• **About this task**: Your answer should hold every line of the records below that contains the string "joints".

Items from a dataset:

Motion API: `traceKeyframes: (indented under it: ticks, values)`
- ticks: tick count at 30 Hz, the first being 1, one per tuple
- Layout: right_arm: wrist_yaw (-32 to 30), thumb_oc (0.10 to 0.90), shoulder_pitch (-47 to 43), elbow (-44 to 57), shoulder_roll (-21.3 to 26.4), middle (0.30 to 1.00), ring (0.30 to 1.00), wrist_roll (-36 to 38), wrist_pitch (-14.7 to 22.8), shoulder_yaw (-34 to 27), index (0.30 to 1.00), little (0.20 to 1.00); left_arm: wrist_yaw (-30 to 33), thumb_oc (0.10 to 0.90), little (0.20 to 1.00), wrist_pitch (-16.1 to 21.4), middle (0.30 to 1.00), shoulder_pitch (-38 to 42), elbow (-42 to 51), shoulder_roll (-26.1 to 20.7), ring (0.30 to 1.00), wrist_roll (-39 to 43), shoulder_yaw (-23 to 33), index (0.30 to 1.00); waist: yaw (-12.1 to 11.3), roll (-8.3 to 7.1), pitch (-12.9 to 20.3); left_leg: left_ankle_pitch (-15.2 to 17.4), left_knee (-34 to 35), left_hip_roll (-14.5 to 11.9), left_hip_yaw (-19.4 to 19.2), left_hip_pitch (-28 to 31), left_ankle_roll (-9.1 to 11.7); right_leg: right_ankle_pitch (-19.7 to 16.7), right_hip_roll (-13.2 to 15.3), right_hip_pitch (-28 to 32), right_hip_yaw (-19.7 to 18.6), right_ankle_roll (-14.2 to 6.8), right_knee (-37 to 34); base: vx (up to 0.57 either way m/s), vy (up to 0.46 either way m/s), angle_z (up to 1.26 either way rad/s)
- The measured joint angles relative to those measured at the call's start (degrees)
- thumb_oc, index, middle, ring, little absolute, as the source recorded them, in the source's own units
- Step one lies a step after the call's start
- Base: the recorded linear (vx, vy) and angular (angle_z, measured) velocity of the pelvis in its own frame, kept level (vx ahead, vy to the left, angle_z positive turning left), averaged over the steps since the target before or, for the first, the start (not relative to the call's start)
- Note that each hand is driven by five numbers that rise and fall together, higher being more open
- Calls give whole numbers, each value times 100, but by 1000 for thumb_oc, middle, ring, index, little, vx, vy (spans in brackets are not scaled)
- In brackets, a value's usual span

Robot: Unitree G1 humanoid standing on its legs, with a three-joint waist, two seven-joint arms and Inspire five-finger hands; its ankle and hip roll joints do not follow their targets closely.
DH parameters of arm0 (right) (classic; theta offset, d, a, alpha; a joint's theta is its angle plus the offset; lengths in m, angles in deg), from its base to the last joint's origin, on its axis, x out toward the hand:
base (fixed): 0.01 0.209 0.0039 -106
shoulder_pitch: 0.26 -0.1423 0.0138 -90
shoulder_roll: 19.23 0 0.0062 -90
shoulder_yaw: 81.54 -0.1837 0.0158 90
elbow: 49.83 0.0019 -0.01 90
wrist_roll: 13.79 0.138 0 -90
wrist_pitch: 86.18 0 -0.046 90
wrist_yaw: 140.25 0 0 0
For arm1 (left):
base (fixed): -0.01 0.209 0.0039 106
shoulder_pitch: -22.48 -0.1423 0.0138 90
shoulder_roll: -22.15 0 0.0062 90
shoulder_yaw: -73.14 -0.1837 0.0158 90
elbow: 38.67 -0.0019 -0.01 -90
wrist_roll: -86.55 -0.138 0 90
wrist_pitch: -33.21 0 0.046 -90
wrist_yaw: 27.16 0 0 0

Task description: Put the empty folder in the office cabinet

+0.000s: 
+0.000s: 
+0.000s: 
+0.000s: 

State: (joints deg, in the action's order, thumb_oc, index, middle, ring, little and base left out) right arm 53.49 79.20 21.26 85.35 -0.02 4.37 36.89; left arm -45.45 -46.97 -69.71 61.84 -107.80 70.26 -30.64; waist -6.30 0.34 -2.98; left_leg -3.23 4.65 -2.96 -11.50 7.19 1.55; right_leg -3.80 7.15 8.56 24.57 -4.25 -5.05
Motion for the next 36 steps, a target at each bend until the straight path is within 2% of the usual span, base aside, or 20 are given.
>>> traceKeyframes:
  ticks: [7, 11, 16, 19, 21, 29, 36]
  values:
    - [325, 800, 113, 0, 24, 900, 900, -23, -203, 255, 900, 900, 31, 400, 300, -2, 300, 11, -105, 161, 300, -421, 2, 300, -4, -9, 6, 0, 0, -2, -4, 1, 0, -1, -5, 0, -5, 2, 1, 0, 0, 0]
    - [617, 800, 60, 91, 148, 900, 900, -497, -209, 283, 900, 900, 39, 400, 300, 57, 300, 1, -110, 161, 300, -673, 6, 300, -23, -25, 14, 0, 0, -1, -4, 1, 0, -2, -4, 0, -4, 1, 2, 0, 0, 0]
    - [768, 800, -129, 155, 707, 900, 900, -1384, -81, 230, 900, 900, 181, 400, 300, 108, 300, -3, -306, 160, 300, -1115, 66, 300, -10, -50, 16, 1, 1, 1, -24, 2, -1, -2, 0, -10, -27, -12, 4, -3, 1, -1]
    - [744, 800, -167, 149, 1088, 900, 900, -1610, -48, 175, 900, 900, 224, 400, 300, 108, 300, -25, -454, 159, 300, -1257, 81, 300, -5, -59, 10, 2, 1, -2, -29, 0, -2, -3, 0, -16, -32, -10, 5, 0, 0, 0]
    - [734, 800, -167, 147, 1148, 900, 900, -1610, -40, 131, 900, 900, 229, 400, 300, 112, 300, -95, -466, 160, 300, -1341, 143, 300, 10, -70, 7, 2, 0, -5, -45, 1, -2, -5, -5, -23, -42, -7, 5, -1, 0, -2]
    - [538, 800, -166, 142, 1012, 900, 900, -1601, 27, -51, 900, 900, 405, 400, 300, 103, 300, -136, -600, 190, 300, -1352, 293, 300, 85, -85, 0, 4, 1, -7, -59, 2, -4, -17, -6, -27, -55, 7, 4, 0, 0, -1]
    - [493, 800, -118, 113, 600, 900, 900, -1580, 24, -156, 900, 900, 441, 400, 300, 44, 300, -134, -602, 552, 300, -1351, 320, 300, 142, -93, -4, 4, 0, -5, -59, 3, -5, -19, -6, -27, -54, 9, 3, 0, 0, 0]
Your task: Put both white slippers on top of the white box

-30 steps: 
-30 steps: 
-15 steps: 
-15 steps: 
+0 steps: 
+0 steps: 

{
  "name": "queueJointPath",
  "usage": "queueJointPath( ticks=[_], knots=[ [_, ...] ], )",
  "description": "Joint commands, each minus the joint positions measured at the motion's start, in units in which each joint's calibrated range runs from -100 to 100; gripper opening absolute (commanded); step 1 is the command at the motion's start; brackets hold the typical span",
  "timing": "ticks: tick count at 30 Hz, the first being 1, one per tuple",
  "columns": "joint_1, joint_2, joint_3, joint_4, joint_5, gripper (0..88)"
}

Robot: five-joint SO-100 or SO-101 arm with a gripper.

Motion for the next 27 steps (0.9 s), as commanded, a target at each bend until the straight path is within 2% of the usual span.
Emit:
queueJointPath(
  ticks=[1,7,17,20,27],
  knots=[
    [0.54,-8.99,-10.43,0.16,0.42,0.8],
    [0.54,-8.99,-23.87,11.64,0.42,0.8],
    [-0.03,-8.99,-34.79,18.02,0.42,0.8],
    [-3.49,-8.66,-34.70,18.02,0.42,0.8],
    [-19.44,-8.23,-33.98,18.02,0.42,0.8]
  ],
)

• **Answer box**:
Robot: Unitree G1 humanoid standing on its legs, with a three-joint waist, two seven-joint arms and Inspire five-finger hands; its ankle and hip roll joints do not follow their targets closely.
State: (joints deg, in the action's order, thumb_oc, index, middle, ring, little and base left out) right arm 53.49 79.20 21.26 85.35 -0.02 4.37 36.89; left arm -45.45 -46.97 -69.71 61.84 -107.80 70.26 -30.64; waist -6.30 0.34 -2.98; left_leg -3.23 4.65 -2.96 -11.50 7.19 1.55; right_leg -3.80 7.15 8.56 24.57 -4.25 -5.05

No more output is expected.